- _MATERIAL SHOWN_:

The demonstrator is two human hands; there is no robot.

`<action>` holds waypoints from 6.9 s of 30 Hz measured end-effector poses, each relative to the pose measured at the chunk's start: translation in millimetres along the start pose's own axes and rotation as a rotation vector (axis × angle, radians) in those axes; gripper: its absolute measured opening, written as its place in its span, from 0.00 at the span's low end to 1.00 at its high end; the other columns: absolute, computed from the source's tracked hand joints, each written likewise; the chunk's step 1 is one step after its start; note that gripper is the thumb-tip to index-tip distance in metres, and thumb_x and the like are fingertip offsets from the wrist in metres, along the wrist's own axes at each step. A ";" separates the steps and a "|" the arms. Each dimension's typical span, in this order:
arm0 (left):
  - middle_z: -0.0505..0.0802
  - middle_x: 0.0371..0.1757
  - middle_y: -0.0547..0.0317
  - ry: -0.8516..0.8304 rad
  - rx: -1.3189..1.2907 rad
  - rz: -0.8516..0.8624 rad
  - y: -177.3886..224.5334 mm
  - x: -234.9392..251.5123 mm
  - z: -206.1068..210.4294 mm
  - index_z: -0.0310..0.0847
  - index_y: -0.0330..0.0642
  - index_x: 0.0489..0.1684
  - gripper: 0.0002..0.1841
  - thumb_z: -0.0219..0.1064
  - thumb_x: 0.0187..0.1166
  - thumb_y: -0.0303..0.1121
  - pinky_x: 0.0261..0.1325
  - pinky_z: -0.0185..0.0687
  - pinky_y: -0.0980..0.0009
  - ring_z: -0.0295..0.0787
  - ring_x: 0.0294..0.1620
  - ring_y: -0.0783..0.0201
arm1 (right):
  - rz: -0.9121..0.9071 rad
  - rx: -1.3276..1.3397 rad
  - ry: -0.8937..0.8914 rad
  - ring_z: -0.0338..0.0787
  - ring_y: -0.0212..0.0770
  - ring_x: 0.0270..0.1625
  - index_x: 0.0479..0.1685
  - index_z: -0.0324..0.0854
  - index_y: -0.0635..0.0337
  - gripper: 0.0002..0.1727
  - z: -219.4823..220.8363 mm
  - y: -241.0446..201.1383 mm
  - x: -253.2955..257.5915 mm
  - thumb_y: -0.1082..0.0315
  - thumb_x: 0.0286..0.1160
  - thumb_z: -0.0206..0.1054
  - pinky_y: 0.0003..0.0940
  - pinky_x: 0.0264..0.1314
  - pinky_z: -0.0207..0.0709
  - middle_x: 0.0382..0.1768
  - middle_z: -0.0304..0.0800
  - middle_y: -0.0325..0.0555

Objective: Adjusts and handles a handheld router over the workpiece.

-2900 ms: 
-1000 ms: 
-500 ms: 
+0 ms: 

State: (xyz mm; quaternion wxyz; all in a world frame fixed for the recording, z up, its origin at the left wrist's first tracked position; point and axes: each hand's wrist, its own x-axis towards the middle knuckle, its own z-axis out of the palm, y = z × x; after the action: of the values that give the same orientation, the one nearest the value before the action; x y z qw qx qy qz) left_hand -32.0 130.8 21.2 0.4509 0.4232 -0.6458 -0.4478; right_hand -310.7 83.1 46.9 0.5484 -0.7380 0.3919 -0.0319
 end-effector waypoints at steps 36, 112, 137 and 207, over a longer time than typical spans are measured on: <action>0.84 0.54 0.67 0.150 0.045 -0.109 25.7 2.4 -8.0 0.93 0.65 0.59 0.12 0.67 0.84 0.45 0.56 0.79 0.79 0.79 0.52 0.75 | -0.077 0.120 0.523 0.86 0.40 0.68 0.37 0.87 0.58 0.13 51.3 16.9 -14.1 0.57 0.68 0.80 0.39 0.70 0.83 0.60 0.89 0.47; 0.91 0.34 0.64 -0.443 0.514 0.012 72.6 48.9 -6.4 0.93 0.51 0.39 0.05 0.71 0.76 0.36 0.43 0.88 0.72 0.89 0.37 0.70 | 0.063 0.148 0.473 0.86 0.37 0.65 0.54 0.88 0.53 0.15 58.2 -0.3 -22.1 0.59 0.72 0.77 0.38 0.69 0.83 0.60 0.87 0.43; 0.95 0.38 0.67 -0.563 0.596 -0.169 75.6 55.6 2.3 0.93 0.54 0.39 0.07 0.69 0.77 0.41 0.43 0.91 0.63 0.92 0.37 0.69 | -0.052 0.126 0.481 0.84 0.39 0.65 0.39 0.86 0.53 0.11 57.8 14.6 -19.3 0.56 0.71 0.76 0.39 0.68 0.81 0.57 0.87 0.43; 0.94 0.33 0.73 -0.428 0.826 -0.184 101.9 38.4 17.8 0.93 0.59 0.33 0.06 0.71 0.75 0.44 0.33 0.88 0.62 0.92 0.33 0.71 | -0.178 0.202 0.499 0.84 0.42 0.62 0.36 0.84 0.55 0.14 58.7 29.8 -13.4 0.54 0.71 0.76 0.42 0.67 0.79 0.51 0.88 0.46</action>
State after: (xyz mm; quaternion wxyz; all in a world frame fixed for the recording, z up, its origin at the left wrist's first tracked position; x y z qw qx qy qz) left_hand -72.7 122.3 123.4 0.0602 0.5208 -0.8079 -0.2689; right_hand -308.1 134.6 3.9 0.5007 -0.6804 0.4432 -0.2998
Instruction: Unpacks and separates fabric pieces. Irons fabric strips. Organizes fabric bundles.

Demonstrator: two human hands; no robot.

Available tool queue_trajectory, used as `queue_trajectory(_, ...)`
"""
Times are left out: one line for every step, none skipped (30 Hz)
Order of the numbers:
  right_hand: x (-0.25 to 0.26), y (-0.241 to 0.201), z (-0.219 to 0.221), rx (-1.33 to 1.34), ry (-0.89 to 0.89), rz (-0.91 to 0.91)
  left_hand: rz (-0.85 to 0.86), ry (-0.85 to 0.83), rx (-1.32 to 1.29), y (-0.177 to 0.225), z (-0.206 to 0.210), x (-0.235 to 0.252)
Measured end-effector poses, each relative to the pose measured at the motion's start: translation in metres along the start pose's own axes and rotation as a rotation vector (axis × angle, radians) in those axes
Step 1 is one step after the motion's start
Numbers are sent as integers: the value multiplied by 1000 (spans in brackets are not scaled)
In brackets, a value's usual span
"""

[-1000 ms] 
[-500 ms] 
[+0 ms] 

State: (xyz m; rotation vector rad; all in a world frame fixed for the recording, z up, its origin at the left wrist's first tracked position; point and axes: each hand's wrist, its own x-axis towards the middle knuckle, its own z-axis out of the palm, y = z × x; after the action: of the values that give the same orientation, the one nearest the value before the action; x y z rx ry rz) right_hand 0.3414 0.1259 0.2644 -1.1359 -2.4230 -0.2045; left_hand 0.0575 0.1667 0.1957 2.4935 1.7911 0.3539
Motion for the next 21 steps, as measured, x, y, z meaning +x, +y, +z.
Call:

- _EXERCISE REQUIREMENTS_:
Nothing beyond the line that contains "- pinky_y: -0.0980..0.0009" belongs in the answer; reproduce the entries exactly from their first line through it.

- _EXERCISE SOLUTION_:
The demonstrator is two human hands; there is no robot.

`<action>` holds waypoints from 6.9 s of 30 Hz measured end-effector poses, each relative to the pose measured at the chunk's start: translation in millimetres along the start pose's own axes and rotation as a rotation vector (axis × angle, radians) in those axes; gripper: its absolute measured opening, written as its place in its span, from 0.00 at the span's low end to 1.00 at its high end; the other columns: absolute, computed from the source's tracked hand joints, each written likewise; the chunk's step 1 is one step after its start; note that gripper is the thumb-tip to index-tip distance in metres, and thumb_x and the like are fingertip offsets from the wrist in metres, along the wrist's own axes at each step. A ";" separates the steps and a "|" the arms. Each dimension's typical span, in this order:
arm0 (left):
  - middle_z: -0.0505..0.0802
  - middle_x: 0.0371..0.1757
  - middle_y: -0.0547..0.0317
  - ry: -0.8516..0.8304 rad
  - rx: -1.3189..1.2907 rad
  - rz: -0.8516..0.8624 rad
  - y: -177.3886..224.5334 mm
  - x: -234.9392..251.5123 mm
  - z: -206.1068..210.4294 mm
  - index_z: -0.0310..0.0847
  - index_y: -0.0330..0.0642
  - index_x: 0.0489..0.1684
  - gripper: 0.0002..0.1841
  - thumb_z: -0.0219..0.1064
  - thumb_x: 0.0187..0.1166
  - thumb_y: -0.0303..0.1121
  - pinky_x: 0.0261..0.1325
  - pinky_z: -0.0185..0.0687
  - pinky_y: -0.0980..0.0009

This completes the output for the exercise.